### What is needed
Going line by line through the data below, how many lines contain the word "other"? Give only the number.
#### Supplied material ####
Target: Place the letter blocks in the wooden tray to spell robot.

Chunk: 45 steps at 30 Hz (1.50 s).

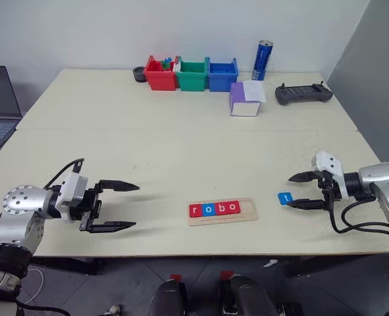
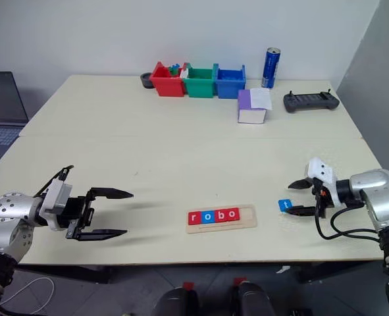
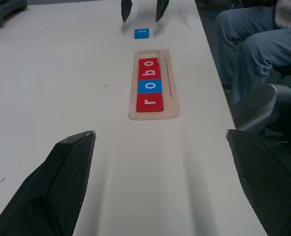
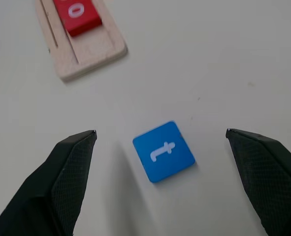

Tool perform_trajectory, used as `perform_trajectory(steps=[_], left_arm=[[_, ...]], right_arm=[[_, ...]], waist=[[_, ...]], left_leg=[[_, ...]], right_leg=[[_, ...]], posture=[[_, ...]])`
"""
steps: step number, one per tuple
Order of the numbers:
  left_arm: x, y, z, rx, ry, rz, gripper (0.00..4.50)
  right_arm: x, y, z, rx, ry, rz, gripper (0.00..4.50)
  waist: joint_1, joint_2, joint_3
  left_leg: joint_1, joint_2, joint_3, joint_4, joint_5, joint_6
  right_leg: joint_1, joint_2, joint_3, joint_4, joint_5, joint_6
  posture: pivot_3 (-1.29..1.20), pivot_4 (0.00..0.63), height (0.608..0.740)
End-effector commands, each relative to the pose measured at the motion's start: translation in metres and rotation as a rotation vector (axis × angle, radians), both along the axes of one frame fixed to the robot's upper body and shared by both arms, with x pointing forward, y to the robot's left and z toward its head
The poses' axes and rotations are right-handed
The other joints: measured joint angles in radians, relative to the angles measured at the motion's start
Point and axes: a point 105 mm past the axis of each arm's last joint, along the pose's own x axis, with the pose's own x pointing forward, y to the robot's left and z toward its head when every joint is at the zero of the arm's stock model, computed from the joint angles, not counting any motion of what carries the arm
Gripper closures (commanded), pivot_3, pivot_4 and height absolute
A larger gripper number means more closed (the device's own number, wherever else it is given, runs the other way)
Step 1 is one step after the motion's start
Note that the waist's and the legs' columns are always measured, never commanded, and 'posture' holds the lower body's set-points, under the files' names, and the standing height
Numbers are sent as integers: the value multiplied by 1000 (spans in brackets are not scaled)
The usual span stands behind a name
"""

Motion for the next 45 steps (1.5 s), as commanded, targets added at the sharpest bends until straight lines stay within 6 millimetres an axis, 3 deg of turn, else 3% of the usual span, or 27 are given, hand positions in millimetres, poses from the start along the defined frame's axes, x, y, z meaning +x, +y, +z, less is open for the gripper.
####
### Completed task
2